Path-based detection:

```rust
use std::path::PathBuf;

fn main() -> anyhow::Result<()> {
    let mut options = jscpd_rs::get_default_options();
    options.paths = vec![PathBuf::from("src")];
    options.reporters.clear();
    options.silent = true;

    let result = jscpd_rs::detect_clones_and_statistics(&options)?;
    println!("{} clones", result.clones.len());
    Ok(())
}
```

In-memory detection:

```rust
let mut options = jscpd_rs::get_default_options();
options.reporters.clear();
options.min_lines = 2;
options.min_tokens = 5;

let files = vec![
    jscpd_rs::SourceFile {
        source_id: "a.js".to_string(),
        format: "javascript".to_string(),
        content: "const a = 1;\nconst b = 2;\nconst c = a + b;\n".to_string(),
    },
    jscpd_rs::SourceFile {
        source_id: "b.js".to_string(),
        format: "javascript".to_string(),
        content: "const a = 1;\nconst b = 2;\nconst c = a + b;\n".to_string(),
    },
];

let result = jscpd_rs::detect_source_files(files, &options);
assert!(!result.clones.is_empty());
```

Useful entry points:

- `get_default_options`
- `get_options_from_args`
- `detect_clones`
- `detect_clones_and_statistics`
- `detect_source_files`
- `get_supported_formats`
- `get_format_by_file`
- `Tokenizer`
- `Detector`
- `MemoryStore`

## AI Skills

Install the tool-reference and dry-refactoring skills:

```bash
npx skills add vv-bogdanov/jscpd-rs --skill jscpd
npx skills add vv-bogdanov/jscpd-rs --skill dry-refactoring
```

The `ai` reporter is designed for short clone summaries that can be passed to
coding agents without including duplicated source fragments by default:

```bash
jscpd --reporters ai src
```

## Compatibility Notes

The first release target is practical, coverage-first upstream compatibility.
For the same inputs and options, `jscpd-rs` must not miss duplicated source
lines reported by upstream `jscpd`. Extra Rust findings are allowed while
compatibility converges and remain visible in compatibility reports.

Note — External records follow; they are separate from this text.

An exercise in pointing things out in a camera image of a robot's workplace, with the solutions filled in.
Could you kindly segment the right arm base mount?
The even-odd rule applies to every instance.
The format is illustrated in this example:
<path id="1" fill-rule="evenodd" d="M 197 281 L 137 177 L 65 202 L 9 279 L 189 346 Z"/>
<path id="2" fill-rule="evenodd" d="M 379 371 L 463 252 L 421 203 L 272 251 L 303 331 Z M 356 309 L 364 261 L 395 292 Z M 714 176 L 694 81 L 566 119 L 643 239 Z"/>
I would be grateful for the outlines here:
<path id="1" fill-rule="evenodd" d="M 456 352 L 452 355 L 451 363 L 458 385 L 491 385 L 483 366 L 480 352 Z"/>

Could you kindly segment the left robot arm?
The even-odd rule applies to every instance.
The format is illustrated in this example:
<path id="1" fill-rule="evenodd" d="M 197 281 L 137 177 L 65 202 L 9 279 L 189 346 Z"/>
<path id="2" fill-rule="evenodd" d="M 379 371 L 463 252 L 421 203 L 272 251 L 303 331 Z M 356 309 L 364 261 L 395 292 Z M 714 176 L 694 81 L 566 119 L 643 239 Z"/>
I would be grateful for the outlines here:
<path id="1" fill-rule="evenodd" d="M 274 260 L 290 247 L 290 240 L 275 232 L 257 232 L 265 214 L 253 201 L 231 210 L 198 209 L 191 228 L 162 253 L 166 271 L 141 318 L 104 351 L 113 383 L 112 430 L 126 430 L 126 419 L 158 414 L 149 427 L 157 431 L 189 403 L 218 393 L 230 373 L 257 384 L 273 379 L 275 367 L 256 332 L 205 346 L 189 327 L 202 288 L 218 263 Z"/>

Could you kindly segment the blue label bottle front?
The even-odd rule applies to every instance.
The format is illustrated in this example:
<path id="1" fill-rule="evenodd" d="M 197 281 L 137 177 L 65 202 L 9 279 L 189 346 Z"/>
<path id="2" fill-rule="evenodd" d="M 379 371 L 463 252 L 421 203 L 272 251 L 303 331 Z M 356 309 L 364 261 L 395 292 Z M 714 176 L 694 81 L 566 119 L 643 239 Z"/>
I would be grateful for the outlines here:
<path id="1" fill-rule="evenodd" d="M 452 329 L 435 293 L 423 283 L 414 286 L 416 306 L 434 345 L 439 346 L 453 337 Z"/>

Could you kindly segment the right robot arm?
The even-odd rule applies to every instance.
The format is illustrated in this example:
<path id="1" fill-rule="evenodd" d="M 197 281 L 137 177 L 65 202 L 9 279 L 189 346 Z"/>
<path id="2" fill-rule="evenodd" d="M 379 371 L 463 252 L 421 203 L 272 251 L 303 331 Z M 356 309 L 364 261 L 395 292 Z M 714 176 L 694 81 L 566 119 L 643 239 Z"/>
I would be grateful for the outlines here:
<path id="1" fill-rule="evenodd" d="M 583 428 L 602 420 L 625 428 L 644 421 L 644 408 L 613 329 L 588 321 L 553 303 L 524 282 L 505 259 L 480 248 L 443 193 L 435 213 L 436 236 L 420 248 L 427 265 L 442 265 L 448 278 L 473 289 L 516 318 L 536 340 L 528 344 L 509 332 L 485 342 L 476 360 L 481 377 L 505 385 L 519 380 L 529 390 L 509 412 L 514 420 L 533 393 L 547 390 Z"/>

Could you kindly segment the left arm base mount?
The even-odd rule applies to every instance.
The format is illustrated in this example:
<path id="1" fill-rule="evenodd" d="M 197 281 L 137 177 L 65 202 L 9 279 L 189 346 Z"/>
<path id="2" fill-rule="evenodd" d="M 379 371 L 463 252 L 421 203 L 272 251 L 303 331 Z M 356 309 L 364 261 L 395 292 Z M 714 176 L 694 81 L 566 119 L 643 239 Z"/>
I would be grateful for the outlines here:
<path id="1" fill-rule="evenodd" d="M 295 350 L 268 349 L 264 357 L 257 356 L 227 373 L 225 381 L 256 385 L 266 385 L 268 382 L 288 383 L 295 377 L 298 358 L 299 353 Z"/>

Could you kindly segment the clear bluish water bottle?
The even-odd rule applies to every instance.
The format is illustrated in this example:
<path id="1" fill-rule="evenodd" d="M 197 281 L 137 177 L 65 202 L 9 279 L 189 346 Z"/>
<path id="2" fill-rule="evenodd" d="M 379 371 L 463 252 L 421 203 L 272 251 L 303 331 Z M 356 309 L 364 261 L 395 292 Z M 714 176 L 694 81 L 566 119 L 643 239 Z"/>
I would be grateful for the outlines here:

Intentional first-release limits:

- dynamic npm reporters, stores, listeners, and plugins are not loaded;
- exact token totals and pair ordering may differ from upstream while
  duplicated upstream lines remain covered;
- HTML output is self-contained and practically compatible, not pixel-perfect;
- the Rust crate exposes a native Rust API, not the upstream JavaScript API.

See `docs/release-decisions.md` and `docs/compat-baseline.md` for the current
release policy and compatibility evidence.